Transcribe word for word the lines below from the line with "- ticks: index" through the line with "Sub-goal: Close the", ends included.

COLLECTED MATERIAL below:

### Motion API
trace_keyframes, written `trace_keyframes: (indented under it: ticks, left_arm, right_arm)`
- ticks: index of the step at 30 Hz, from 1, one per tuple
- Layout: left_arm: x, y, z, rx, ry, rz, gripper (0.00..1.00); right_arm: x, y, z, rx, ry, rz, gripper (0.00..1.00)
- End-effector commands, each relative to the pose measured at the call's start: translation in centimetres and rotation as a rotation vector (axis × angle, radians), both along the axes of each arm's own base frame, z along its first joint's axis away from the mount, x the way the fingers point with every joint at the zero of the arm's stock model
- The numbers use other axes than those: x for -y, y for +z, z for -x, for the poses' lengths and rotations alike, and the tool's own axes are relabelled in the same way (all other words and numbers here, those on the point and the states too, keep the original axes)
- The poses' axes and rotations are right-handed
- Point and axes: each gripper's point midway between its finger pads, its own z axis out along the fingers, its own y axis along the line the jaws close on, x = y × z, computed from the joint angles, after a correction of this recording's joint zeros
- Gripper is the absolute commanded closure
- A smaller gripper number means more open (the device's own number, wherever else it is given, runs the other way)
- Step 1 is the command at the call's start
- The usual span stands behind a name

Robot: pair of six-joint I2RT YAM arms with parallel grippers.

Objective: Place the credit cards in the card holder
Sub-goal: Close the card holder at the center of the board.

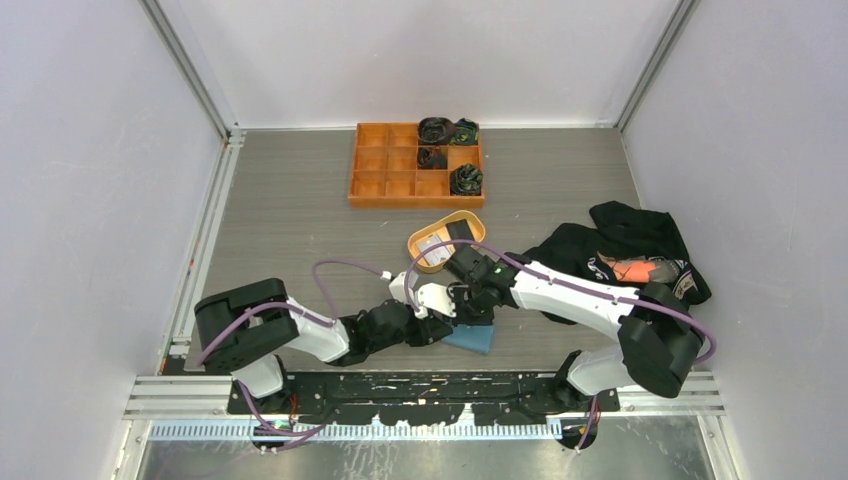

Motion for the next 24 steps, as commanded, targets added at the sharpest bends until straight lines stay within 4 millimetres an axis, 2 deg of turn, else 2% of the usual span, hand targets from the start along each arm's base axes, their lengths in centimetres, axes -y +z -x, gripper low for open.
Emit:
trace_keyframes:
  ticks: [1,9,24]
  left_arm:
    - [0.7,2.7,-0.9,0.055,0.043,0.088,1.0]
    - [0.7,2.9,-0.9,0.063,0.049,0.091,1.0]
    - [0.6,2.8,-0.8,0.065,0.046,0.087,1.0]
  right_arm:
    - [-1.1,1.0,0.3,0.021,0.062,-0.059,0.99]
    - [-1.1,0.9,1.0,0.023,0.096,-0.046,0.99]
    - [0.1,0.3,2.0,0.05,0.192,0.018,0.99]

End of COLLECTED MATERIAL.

TASK OUTPUT:
- ticks: index of the step at 30 Hz, from 1, one per tuple
- Layout: left_arm: x, y, z, rx, ry, rz, gripper (0.00..1.00); right_arm: x, y, z, rx, ry, rz, gripper (0.00..1.00)
- End-effector commands, each relative to the pose measured at the call's start: translation in centimetres and rotation as a rotation vector (axis × angle, radians), both along the axes of each arm's own base frame, z along its first joint's axis away from the mount, x the way the fingers point with every joint at the zero of the arm's stock model
- The numbers use other axes than those: x for -y, y for +z, z for -x, for the poses' lengths and rotations alike, and the tool's own axes are relabelled in the same way (all other words and numbers here, those on the point and the states too, keep the original axes)
- The poses' axes and rotations are right-handed
- Point and axes: each gripper's point midway between its finger pads, its own z axis out along the fingers, its own y axis along the line the jaws close on, x = y × z, computed from the joint angles, after a correction of this recording's joint zeros
- Gripper is the absolute commanded closure
- A smaller gripper number means more open (the device's own number, wherever else it is given, runs the other way)
- Step 1 is the command at the call's start
- The usual span stands behind a name

Robot: pair of six-joint I2RT YAM arms with parallel grippers.

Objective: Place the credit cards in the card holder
Sub-goal: Close the card holder at the center of the board.

Nothing else is needed, and the exercise is over.